[TASK REQUIREMENTS] Reproduce only the lines of the material below that start at the line containing "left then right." and stop at the line containing "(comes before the". Keep both end lines.
Top of LISTED RECORDS
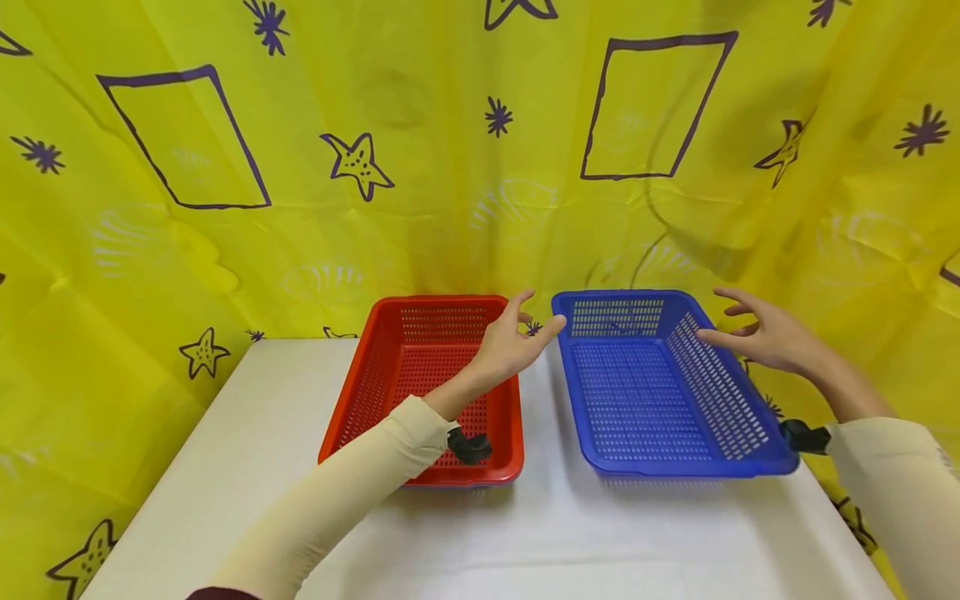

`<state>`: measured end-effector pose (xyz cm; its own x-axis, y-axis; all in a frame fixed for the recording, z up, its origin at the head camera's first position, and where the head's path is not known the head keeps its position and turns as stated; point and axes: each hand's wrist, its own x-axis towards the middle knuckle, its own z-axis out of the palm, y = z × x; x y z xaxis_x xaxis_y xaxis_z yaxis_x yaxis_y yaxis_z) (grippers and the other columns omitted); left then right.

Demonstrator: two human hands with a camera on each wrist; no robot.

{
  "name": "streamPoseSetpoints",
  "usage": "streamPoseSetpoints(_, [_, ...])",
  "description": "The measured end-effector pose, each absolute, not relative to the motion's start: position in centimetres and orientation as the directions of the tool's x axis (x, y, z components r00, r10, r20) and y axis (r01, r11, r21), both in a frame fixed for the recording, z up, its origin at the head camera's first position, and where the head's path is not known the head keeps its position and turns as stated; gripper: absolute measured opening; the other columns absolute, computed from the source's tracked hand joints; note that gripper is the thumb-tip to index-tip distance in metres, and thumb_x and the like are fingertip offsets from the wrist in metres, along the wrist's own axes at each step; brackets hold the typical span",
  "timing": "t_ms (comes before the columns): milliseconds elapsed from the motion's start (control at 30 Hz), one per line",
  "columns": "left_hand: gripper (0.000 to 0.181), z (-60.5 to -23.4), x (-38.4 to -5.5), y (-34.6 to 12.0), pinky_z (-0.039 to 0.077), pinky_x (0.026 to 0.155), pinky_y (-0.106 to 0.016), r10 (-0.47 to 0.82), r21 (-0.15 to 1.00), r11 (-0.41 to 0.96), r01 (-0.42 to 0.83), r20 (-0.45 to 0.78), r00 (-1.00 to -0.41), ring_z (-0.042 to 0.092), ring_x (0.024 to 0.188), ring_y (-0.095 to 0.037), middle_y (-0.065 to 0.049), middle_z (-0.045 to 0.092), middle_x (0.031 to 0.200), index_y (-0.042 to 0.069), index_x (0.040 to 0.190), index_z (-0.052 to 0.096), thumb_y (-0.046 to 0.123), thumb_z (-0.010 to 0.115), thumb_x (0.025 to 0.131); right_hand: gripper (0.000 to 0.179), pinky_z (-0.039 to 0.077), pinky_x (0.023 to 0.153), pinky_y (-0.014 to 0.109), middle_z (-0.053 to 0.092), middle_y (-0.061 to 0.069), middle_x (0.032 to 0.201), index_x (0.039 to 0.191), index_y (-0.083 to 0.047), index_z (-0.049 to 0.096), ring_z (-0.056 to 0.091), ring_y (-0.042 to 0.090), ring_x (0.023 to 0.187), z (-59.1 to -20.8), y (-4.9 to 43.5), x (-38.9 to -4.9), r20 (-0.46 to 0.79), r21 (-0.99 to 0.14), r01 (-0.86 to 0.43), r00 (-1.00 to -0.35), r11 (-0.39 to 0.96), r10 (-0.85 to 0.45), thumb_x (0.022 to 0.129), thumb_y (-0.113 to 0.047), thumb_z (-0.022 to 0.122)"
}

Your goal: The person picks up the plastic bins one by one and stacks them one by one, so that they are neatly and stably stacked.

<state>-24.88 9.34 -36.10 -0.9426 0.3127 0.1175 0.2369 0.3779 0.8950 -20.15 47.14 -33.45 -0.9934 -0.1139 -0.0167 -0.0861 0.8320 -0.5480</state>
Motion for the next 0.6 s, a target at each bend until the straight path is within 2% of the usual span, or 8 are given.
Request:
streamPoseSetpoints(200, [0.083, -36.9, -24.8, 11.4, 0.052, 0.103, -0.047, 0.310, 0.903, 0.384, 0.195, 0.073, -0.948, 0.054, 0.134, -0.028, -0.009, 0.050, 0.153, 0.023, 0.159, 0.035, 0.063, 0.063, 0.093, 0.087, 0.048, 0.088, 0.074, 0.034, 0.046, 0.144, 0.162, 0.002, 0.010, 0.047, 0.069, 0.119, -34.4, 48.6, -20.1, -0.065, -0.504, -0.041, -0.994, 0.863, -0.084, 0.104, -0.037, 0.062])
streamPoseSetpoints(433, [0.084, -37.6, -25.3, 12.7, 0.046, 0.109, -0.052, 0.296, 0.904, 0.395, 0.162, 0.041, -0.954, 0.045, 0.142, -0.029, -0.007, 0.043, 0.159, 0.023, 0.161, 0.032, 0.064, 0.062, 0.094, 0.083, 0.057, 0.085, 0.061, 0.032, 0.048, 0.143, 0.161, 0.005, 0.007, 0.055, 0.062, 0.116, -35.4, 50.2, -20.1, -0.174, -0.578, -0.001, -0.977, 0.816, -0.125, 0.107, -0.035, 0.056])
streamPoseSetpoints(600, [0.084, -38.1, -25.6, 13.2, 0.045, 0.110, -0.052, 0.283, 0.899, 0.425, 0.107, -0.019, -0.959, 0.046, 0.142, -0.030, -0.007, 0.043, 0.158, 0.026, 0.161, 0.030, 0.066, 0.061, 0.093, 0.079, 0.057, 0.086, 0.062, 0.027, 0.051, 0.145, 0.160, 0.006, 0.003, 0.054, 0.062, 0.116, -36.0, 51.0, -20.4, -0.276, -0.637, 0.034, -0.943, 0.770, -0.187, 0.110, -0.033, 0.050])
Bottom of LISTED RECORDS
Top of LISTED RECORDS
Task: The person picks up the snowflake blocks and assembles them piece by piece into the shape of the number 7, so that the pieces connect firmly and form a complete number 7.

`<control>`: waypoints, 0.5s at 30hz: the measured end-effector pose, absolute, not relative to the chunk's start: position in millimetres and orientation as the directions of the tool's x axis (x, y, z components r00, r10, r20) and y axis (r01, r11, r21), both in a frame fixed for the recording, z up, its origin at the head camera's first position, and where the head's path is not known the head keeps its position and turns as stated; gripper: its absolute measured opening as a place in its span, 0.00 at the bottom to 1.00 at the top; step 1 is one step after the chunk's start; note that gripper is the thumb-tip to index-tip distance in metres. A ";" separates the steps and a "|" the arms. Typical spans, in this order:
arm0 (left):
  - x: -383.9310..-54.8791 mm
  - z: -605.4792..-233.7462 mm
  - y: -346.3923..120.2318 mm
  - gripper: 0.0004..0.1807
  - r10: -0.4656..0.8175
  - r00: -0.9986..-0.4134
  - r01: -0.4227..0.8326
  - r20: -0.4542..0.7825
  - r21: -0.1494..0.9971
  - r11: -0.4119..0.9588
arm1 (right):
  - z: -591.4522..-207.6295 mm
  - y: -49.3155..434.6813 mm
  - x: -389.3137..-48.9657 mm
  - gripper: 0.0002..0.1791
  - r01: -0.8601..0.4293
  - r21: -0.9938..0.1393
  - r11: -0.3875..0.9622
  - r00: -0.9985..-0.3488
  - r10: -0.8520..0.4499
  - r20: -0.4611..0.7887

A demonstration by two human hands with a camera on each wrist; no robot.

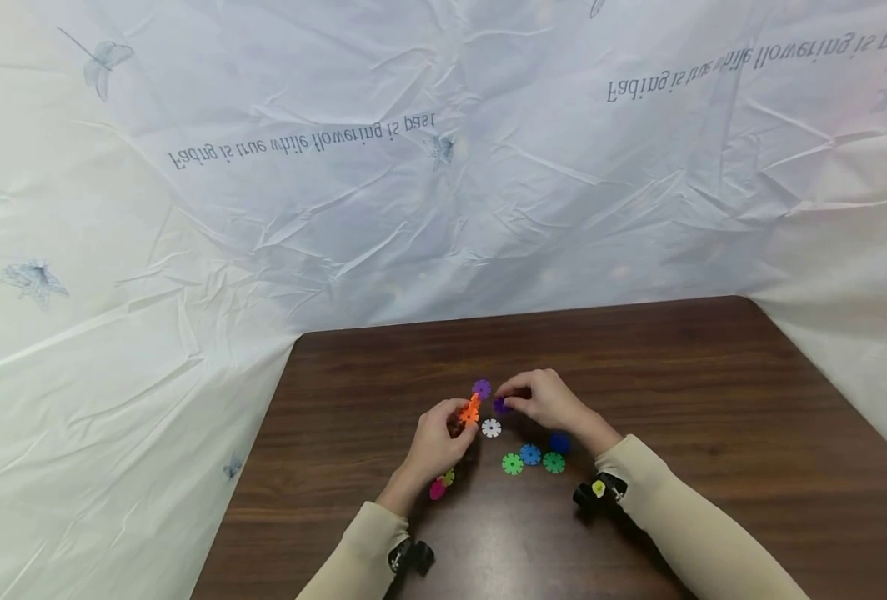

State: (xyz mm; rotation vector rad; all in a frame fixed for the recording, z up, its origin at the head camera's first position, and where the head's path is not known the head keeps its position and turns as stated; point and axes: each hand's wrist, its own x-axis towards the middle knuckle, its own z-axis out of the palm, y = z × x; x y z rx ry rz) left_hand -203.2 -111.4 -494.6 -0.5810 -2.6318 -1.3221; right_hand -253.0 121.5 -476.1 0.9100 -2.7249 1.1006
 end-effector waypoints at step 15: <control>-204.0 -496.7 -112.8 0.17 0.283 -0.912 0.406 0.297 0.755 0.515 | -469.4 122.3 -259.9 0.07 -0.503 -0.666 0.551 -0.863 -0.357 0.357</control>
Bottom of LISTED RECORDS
[EXPECTED OUTPUT]
`<state>`: measured end-effector pose (xyz cm; its own x-axis, y-axis; all in a frame fixed for the recording, z up, its origin at the head camera's first position, and where the head's path is not known the head keeps its position and turns as stated; point and axes: each hand's wrist, its own x-axis towards the middle knuckle, its own z-axis out of the palm, y = z × x; x y z xaxis_x xaxis_y xaxis_z yaxis_x yaxis_y yaxis_z) (grippers and the other columns omitted); left then right.

Demonstrator: two human hands with a camera on each wrist; no robot.

{
  "name": "streamPoseSetpoints",
  "usage": "streamPoseSetpoints(_, [_, ...])",
  "description": "The measured end-effector pose, each absolute, not relative to the motion's start: position in centimetres and orientation as the directions of the tool's x axis (x, y, z components r00, r10, r20) and y axis (r01, r11, r21), both in a frame fixed for the recording, z up, its origin at the head camera's first position, and where the head's path is not known the head keeps its position and turns as stated; gripper: absolute measured opening; the other columns absolute, computed from the source's tracked hand joints; note that gripper is the thumb-tip to index-tip distance in metres, and thumb_x and the like are fingertip offsets from the wrist in metres, along the wrist's own axes at each step; brackets hold the typical span",
  "timing": "t_ms (comes before the columns): milliseconds elapsed from the motion's start (control at 30 Hz), one per line",

Nothing more remains to be done for this exercise.